The locale middleware is of course in place, and so are the *.po and *.mo files as well. The browser request headers also look fine. Because everything except the trans tag behaves as expected, I don't think that any of those is the problem. But for reference, here is my middleware settings:

MIDDLEWARE = [
    'django.middleware.security.SecurityMiddleware',
    'django.contrib.sessions.middleware.SessionMiddleware',
    'django.middleware.locale.LocaleMiddleware',
    'django.middleware.common.CommonMiddleware',
    'django.middleware.csrf.CsrfViewMiddleware',
    'django.contrib.auth.middleware.AuthenticationMiddleware',
    'django.contrib.messages.middleware.MessageMiddleware',
    'django.middleware.clickjacking.XFrameOptionsMiddleware',
]

And my language settings:

LANGUAGE_CODE = 'en'

LANGUAGES = [
    ('de', _('German')),
    ('en', _('English')),
]

Other possibly related posts on SO (yet a bit old):


Solution

  • Finally, I figured this out. I had .po and .mo files for English but not for my source language (German). Django of course doesn't know that my source strings are in German, but I was assuming that in case translations for a certain language are not found, it would show the original strings untranslated (i.e, in German in this case). Instead, it looks like before doing that, Django still looks for translations for the fallback language (the one defined as LANGUAGE_CODE in the settings, or English if none is defined). Only if it can't find either translations for the detected language nor translations for the fallback language it will show untranslated strings.

    So, my practical advice is: generate .po and .mo files for all available languages including your source language. And set your source language as LANGUAGE_CODE in the settings. You can then leave these translations empty if you want, so that the original strings will be shown.
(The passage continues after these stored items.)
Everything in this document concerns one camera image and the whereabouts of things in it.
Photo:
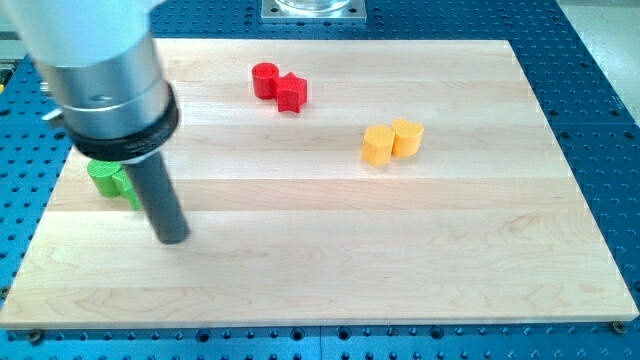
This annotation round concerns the green block behind rod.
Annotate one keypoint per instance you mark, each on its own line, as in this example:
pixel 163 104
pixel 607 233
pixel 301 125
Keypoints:
pixel 126 189

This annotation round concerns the metal base plate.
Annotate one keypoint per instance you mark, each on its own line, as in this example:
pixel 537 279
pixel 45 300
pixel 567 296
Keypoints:
pixel 312 11

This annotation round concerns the green cylinder block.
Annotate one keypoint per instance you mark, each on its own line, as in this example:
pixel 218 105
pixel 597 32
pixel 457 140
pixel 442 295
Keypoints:
pixel 101 174

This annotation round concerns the yellow heart block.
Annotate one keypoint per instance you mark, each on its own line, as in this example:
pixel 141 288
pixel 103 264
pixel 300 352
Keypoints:
pixel 408 137

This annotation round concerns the wooden board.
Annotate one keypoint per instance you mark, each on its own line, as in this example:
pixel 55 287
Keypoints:
pixel 290 226

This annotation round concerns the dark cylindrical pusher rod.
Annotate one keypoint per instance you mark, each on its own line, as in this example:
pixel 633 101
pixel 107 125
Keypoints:
pixel 152 184

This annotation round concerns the yellow hexagon block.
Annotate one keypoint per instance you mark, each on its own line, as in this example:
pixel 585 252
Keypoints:
pixel 377 145

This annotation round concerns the red star block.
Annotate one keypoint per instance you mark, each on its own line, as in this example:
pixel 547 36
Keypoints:
pixel 291 94

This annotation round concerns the red cylinder block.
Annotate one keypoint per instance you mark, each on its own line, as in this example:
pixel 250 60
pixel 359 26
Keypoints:
pixel 265 77

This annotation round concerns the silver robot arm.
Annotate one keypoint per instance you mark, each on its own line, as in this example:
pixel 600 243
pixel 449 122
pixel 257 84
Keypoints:
pixel 101 64

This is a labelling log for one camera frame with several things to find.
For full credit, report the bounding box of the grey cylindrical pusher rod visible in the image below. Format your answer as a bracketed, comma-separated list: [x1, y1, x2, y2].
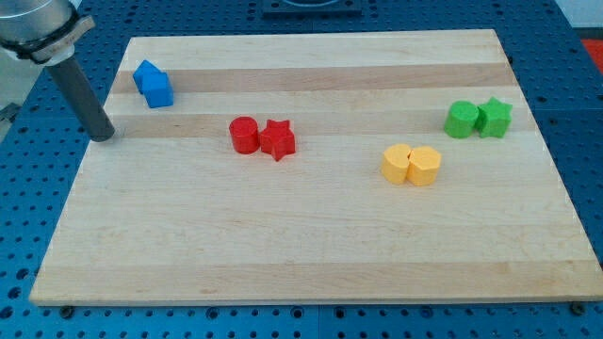
[46, 56, 115, 142]

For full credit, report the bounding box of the white tool mount collar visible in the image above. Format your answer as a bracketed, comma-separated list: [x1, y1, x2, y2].
[2, 14, 95, 64]

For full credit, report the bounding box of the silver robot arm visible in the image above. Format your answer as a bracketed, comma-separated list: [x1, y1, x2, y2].
[1, 0, 115, 142]

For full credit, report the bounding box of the blue triangle block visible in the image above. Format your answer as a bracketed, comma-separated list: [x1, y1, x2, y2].
[133, 59, 161, 94]

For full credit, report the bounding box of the blue cube block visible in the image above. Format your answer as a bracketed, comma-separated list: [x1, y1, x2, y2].
[141, 72, 173, 108]

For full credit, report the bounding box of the red cylinder block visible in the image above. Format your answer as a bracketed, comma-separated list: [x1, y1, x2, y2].
[229, 117, 260, 154]

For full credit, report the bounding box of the red star block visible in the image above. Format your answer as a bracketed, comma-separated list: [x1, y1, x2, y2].
[259, 120, 296, 161]

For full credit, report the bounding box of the wooden board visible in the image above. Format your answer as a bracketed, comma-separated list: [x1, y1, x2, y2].
[29, 29, 602, 306]

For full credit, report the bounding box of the yellow crescent block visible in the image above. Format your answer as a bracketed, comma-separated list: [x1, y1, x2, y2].
[381, 144, 412, 185]

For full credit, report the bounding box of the yellow hexagon block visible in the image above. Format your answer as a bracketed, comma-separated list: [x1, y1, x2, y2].
[406, 146, 442, 186]

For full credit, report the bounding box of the green cylinder block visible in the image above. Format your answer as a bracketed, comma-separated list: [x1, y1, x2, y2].
[444, 101, 479, 138]

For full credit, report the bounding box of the green star block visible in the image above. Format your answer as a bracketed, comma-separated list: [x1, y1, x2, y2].
[475, 97, 513, 138]

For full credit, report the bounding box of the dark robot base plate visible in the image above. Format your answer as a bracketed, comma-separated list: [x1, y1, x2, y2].
[259, 0, 363, 17]

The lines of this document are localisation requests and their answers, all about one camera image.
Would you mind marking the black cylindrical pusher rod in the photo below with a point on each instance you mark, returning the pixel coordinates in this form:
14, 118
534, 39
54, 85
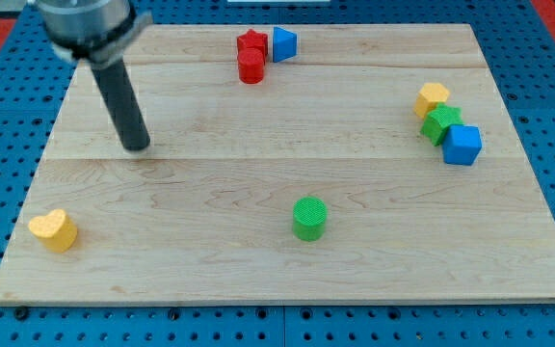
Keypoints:
118, 94

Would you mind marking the red cylinder block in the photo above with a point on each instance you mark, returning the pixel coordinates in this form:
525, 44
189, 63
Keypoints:
251, 62

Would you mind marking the red star block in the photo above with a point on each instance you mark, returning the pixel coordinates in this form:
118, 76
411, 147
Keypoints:
255, 40

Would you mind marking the yellow heart block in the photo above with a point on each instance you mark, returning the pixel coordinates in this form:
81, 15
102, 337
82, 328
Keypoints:
55, 230

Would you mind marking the blue triangle block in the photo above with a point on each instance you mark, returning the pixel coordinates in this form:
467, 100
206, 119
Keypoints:
285, 44

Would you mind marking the wooden board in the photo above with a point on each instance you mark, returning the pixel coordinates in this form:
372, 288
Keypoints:
204, 216

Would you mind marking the green cylinder block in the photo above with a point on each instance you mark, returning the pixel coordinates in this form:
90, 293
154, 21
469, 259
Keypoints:
309, 218

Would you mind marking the yellow hexagon block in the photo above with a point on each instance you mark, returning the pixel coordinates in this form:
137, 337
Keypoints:
428, 98

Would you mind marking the green star block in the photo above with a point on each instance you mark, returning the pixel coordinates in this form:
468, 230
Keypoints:
437, 122

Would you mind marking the blue cube block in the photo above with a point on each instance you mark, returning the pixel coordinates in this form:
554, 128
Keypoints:
462, 145

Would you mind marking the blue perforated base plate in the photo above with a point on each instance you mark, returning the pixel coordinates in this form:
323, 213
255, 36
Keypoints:
521, 55

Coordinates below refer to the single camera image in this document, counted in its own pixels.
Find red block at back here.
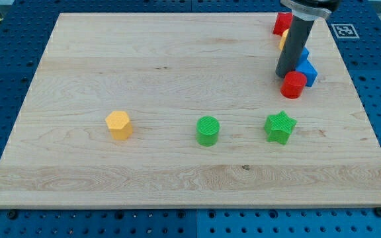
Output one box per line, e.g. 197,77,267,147
273,13,293,36

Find light wooden board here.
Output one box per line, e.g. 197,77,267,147
0,13,381,210

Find yellow hexagon block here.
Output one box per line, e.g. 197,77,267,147
105,111,133,140

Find yellow block at back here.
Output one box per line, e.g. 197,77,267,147
278,29,289,50

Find red cylinder block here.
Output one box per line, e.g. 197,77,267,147
280,71,307,99

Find white fiducial marker tag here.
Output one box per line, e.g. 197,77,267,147
331,23,359,39

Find green star block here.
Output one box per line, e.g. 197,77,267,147
264,111,298,145

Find blue block behind rod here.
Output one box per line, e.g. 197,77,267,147
297,47,310,65

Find green cylinder block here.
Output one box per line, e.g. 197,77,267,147
196,116,220,147

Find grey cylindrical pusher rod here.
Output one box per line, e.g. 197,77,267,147
275,16,314,78

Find blue cube block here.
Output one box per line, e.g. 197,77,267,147
296,60,318,87
    Edit: I also observed that my problem appears only if the source language is not the same as the fallback language (in my case, setting de as LANGUAGE_CODE everything still works as expected, but it was required that the site defaults to English despite the original strings being in German). So here comes my advice refined: if your source language is different than the fallback language defined as LANGUAGE_CODE in the settings, then you need to include the translations that correspond to your source language as well. This might mean providing translations files where all msgid and msgstr are identical... If you leave any msgstr empty, Django will try to find translation strings in the fallback language (which is different than the source language).